Die Finanzverwaltung hat auf die Rechtsprechung des BFH reagiert und den UStAE geändert. Nimmt ein Kraftfahrzeughändler beim Verkauf eines Fahrzeugs einen Gebrauchtwagen in Zahlung und leistet der Käufer i. H. des Differenzbetrags eine Zuzahlung, liegt ein Tausch mit Baraufgabe vor. Zum Entgelt des Händlers gehört neben der Zuzahlung auch der subjektive Wert des in Zahlung genommenen Fahrzeugs.
Vereinbarter Kaufpreis maßgeblich
Der subjektive Wert des in Zahlung genommenen Fahrzeugs ergibt sich aus dem individuell vereinbarten Verkaufspreis zwischen dem Fahrzeughändler und dem Käufer abzüglich der vom Käufer zu leistenden Zuzahlung. Dies soll dann den Wert darstellen, den der Händler dem Gebrauchtwagen beimisst und den er bereit ist, hierfür aufzuwenden.

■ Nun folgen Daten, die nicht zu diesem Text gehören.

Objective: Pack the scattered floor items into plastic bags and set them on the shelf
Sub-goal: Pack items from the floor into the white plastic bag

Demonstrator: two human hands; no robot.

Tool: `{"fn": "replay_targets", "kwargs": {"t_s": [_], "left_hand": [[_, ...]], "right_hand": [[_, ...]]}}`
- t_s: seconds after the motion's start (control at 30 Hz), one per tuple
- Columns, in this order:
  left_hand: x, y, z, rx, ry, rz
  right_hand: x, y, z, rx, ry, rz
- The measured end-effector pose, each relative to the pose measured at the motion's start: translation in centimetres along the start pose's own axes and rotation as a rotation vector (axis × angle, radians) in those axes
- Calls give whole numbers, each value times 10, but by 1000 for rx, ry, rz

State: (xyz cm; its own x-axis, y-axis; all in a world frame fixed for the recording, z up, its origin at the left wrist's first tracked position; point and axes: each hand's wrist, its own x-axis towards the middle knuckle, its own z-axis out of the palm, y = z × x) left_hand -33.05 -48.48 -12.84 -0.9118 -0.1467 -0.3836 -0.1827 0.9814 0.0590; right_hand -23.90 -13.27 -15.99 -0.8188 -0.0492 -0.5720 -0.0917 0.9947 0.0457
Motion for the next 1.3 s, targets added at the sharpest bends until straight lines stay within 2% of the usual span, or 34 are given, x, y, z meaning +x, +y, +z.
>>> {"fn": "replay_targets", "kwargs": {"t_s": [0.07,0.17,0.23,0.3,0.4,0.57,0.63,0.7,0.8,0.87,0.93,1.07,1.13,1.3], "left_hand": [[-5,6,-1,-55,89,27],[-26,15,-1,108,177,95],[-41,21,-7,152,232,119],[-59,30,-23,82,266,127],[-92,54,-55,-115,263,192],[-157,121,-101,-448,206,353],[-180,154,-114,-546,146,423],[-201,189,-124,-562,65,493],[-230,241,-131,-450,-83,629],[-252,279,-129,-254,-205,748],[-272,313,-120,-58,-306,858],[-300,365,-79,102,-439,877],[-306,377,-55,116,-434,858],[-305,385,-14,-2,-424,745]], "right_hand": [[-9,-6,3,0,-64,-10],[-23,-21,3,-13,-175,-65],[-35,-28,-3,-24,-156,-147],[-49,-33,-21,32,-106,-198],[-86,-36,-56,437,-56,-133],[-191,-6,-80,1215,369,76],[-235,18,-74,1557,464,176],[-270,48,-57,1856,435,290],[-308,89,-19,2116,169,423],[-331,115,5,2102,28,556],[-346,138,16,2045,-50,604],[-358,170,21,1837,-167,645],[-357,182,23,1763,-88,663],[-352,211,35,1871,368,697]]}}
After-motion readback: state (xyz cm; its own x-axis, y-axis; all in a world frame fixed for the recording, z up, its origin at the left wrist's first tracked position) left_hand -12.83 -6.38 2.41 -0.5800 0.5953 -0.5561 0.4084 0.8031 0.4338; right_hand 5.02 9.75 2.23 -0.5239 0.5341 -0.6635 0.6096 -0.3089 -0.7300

Die früher in Abschn. 10.5 Abs. 4 UStAE erfassten Möglichkeiten zur Ermittlung des gemeinen Werts des in Zahlung genommenen Fahrzeugs sind von der Finanzverwaltung aufgehoben worden, konnten aber noch für alle Umsätze bis zum 31.12.2021 angewendet werden. Ebenfalls sind die Regelungen aufgehoben worden, die zu einer höheren Umsatzsteuer führten, wenn das von dem Fahrzeughändler in Zahlung genommene Fahrzeug einen höheren Wert hat, als dem Käufer des Neufahrzeugs angerechnet wurde. Da es unter Ansatz des subjektiven Werts keinen verdeckten Preisnachlass geben kann, sind auch die bisher in Abschn. 10.5 Abs. 5 UStAE enthaltenen Hinweise zum überhöhten (unrichtigen) Steuerausweis in einer Rechnung in diesen Fällen aufgehoben worden.
Zu beachten ist, dass sich dadurch auch eine Folgewirkung für die Anwendung der Differenzbesteuerung ergibt. Soweit das Altfahrzeug von einem Nichtunternehmer in Zahlung genommen wird, kann der Fahrzeughändler das Fahrzeug nach § 25a UStG im Rahmen der Differenzbesteuerung verkaufen. Soweit der verdeckte Preisnachlass vom Kraftfahrzeughändler umgesetzt wurde, musste auch der niedrigere gemeine Wert bei der Berechnung der Umsatzsteuer im Rahmen der Differenzbesteuerung berücksichtigt werden. Unter Anwendung der Neuregelung ist die Differenz nach § 25a Abs. 3 UStG ausgehend von dem subjektiven Wert des Altfahrzeugs zu ermitteln.